Aim of the task: Repeat the data that follows in full. Do not include the pictures.

[[ Input material, beginning ]]

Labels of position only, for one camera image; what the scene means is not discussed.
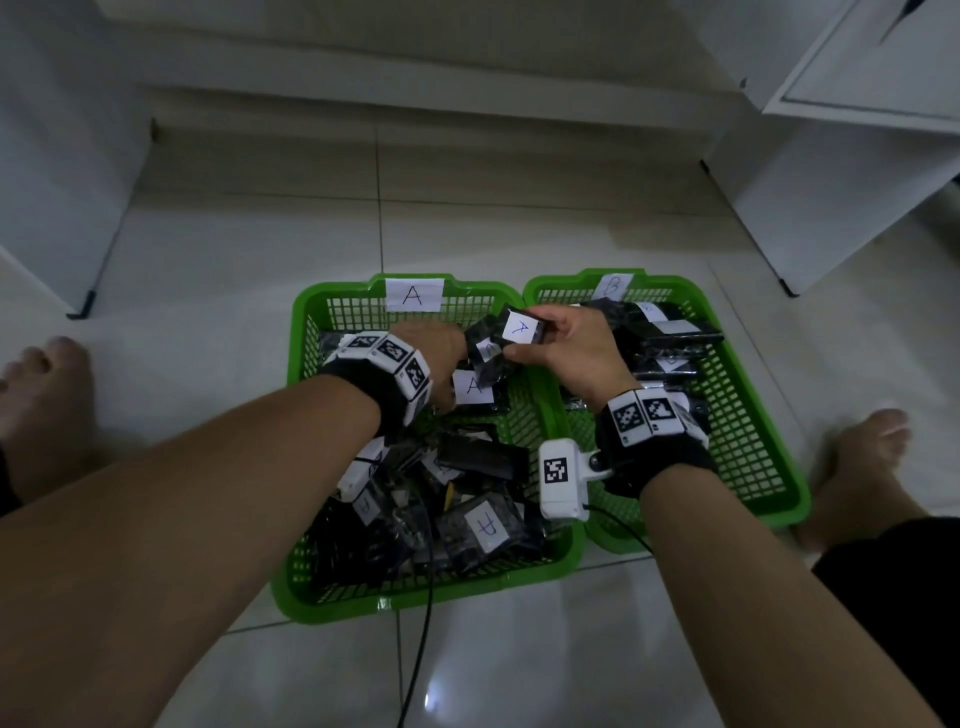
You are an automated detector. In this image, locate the person's left leg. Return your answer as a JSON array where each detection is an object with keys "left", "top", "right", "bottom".
[{"left": 7, "top": 434, "right": 114, "bottom": 508}]

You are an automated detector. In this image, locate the person's right hand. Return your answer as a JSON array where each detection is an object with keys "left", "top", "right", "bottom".
[{"left": 503, "top": 303, "right": 643, "bottom": 414}]

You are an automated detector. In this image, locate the person's leg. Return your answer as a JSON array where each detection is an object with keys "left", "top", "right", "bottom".
[
  {"left": 794, "top": 487, "right": 931, "bottom": 555},
  {"left": 7, "top": 434, "right": 114, "bottom": 508}
]

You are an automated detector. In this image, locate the black wristband with marker tags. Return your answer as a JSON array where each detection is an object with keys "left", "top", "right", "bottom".
[
  {"left": 594, "top": 387, "right": 718, "bottom": 500},
  {"left": 318, "top": 332, "right": 435, "bottom": 438}
]

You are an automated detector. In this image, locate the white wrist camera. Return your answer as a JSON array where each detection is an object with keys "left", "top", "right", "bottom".
[
  {"left": 333, "top": 438, "right": 391, "bottom": 502},
  {"left": 538, "top": 438, "right": 613, "bottom": 523}
]

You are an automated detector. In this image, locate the person's right foot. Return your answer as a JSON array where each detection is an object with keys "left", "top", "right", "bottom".
[{"left": 813, "top": 408, "right": 915, "bottom": 511}]

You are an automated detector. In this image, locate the white desk cabinet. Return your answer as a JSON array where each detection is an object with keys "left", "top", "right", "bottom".
[{"left": 701, "top": 0, "right": 960, "bottom": 298}]

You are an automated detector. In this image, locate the person's left forearm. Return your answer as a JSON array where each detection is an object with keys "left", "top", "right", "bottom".
[{"left": 0, "top": 374, "right": 382, "bottom": 728}]

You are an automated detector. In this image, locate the person's left hand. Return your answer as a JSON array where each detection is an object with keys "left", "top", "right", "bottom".
[{"left": 389, "top": 320, "right": 468, "bottom": 414}]

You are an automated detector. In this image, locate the person's right forearm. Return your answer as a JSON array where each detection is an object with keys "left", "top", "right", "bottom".
[{"left": 641, "top": 463, "right": 943, "bottom": 728}]

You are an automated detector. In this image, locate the black camera cable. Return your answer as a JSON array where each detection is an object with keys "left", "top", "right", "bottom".
[
  {"left": 584, "top": 503, "right": 655, "bottom": 556},
  {"left": 395, "top": 449, "right": 438, "bottom": 728}
]

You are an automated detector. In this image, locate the black packet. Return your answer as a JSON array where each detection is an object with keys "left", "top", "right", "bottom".
[{"left": 464, "top": 307, "right": 553, "bottom": 388}]

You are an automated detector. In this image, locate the white desk side panel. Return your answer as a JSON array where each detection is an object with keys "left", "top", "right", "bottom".
[{"left": 0, "top": 0, "right": 155, "bottom": 320}]

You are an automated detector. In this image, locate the green plastic basket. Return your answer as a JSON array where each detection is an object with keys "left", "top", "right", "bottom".
[
  {"left": 521, "top": 267, "right": 813, "bottom": 556},
  {"left": 269, "top": 273, "right": 588, "bottom": 625}
]

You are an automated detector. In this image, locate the person's right leg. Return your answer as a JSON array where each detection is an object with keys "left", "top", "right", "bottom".
[{"left": 794, "top": 487, "right": 931, "bottom": 555}]

[[ Input material, end ]]

Task answer:
Labels of position only, for one camera image; what the scene means is not discussed.
You are an automated detector. In this image, locate the person's left leg. Return your answer as a JSON array where each detection is an object with keys "left", "top", "right", "bottom".
[{"left": 7, "top": 434, "right": 114, "bottom": 508}]

You are an automated detector. In this image, locate the person's right hand. Return your answer as a JSON array where each detection is an object with keys "left", "top", "right", "bottom".
[{"left": 503, "top": 303, "right": 643, "bottom": 414}]

You are an automated detector. In this image, locate the person's leg. Return your answer as a JSON array where each detection is an object with keys "left", "top", "right", "bottom".
[
  {"left": 794, "top": 487, "right": 931, "bottom": 555},
  {"left": 7, "top": 434, "right": 114, "bottom": 508}
]

You are an automated detector. In this image, locate the black wristband with marker tags. Return your answer as a JSON array where each detection is an object with keys "left", "top", "right", "bottom".
[
  {"left": 594, "top": 387, "right": 718, "bottom": 500},
  {"left": 318, "top": 332, "right": 435, "bottom": 438}
]

You are an automated detector. In this image, locate the white wrist camera. Return your answer as a JSON array where each detection is an object with keys "left", "top", "right", "bottom".
[
  {"left": 333, "top": 438, "right": 391, "bottom": 502},
  {"left": 538, "top": 438, "right": 613, "bottom": 523}
]

You are an automated detector. In this image, locate the person's right foot. Return your answer as a JSON array where each detection is an object with keys "left", "top", "right", "bottom".
[{"left": 813, "top": 408, "right": 915, "bottom": 511}]

You are an automated detector. In this image, locate the white desk cabinet. Return your answer as a JSON array where each detection is an object with keys "left", "top", "right", "bottom".
[{"left": 701, "top": 0, "right": 960, "bottom": 298}]

You are an automated detector. In this image, locate the person's left forearm. Return your answer as a JSON array where each detection is an object with keys "left", "top", "right", "bottom".
[{"left": 0, "top": 374, "right": 382, "bottom": 728}]

You are an automated detector. In this image, locate the person's left hand. Return your answer as a JSON array where each detection is an object with keys "left", "top", "right", "bottom".
[{"left": 389, "top": 320, "right": 468, "bottom": 414}]

You are an automated detector. In this image, locate the person's right forearm. Return your answer as a JSON array where each detection is an object with keys "left", "top", "right", "bottom".
[{"left": 641, "top": 463, "right": 943, "bottom": 728}]

You are an automated detector. In this image, locate the black camera cable. Return your answer as a JSON array where each detection is an object with keys "left", "top", "right", "bottom".
[
  {"left": 584, "top": 503, "right": 655, "bottom": 556},
  {"left": 395, "top": 449, "right": 438, "bottom": 728}
]

You are an automated detector. In this image, locate the black packet. Return your answer as a JSON array where each detection is an object with keys "left", "top", "right", "bottom".
[{"left": 464, "top": 307, "right": 553, "bottom": 388}]

You are an automated detector. In this image, locate the white desk side panel. Return your answer as a JSON array where each detection is an object with keys "left", "top", "right", "bottom".
[{"left": 0, "top": 0, "right": 155, "bottom": 320}]

You are an automated detector. In this image, locate the green plastic basket. Return your answer as a JSON array where each detection is an object with keys "left", "top", "right", "bottom".
[
  {"left": 521, "top": 267, "right": 813, "bottom": 556},
  {"left": 269, "top": 273, "right": 588, "bottom": 625}
]

You are an automated detector. In this image, locate the person's right leg. Return your answer as a JSON array where each detection is an object with keys "left", "top", "right", "bottom".
[{"left": 794, "top": 487, "right": 931, "bottom": 555}]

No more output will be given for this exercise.